Practical Decision Guide

Scenario	Recommended Method	Why
General purpose, first attempt	Silhouette + Elbow together	Fast, complementary views
Scientific/research context	Gap Statistic	Most theoretically principled
Large dataset (n > 50,000)	Silhouette + CH (skip gap)	Gap bootstrap is slow
Probabilistic clusters needed	BIC on GMM	Soft assignments, proper complexity penalty
Business stakeholder decision	Elbow + Silhouette visualization	Intuitive, easy to explain
No time for multiple methods	Silhouette only	Single clear maximum

When multiple methods agree: use the consensus k with high confidence. When methods disagree: the data likely has weak or hierarchical structure. Consider trying k±1 around the most common vote, inspecting the silhouette plot, or switching to DBSCAN which does not require specifying k at all.

Summary

Choosing k in K-Means is not a single calculation — it is a judgment supported by multiple complementary methods. The elbow method is the most intuitive (look for the curve’s bend) but often ambiguous. The silhouette score gives a clear maximum and is generally the most reliable single metric. The gap statistic is the most theoretically grounded (comparing observed inertia to a random reference) but requires bootstrapping. The Calinski-Harabász and Davies-Bouldin indices provide fast alternatives with different geometric interpretations. BIC on Gaussian Mixture Models penalizes complexity and works best when clusters are approximately Gaussian.
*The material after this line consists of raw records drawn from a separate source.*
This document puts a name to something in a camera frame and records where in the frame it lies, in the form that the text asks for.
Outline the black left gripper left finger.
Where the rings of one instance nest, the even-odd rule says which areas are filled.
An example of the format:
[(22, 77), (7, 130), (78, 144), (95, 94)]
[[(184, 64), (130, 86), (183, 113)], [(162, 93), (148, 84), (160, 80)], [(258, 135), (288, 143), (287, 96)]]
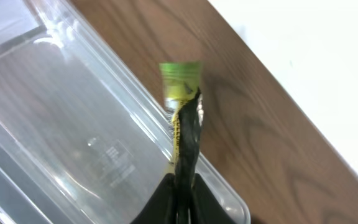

No method is universally best. When methods agree, the evidence for that k is strong. When they disagree, it signals either weak cluster structure, hierarchical structure (nested subgroups), or data that genuinely doesn’t cluster into clearly separated groups — in which case the “right” k depends on the business question being asked rather than the geometry of the data.

The complete framework in select_k_comprehensive() assembles all five methods into a voting system with a confidence rating, providing a principled, automated recommendation while preserving the flexibility to override based on domain knowledge.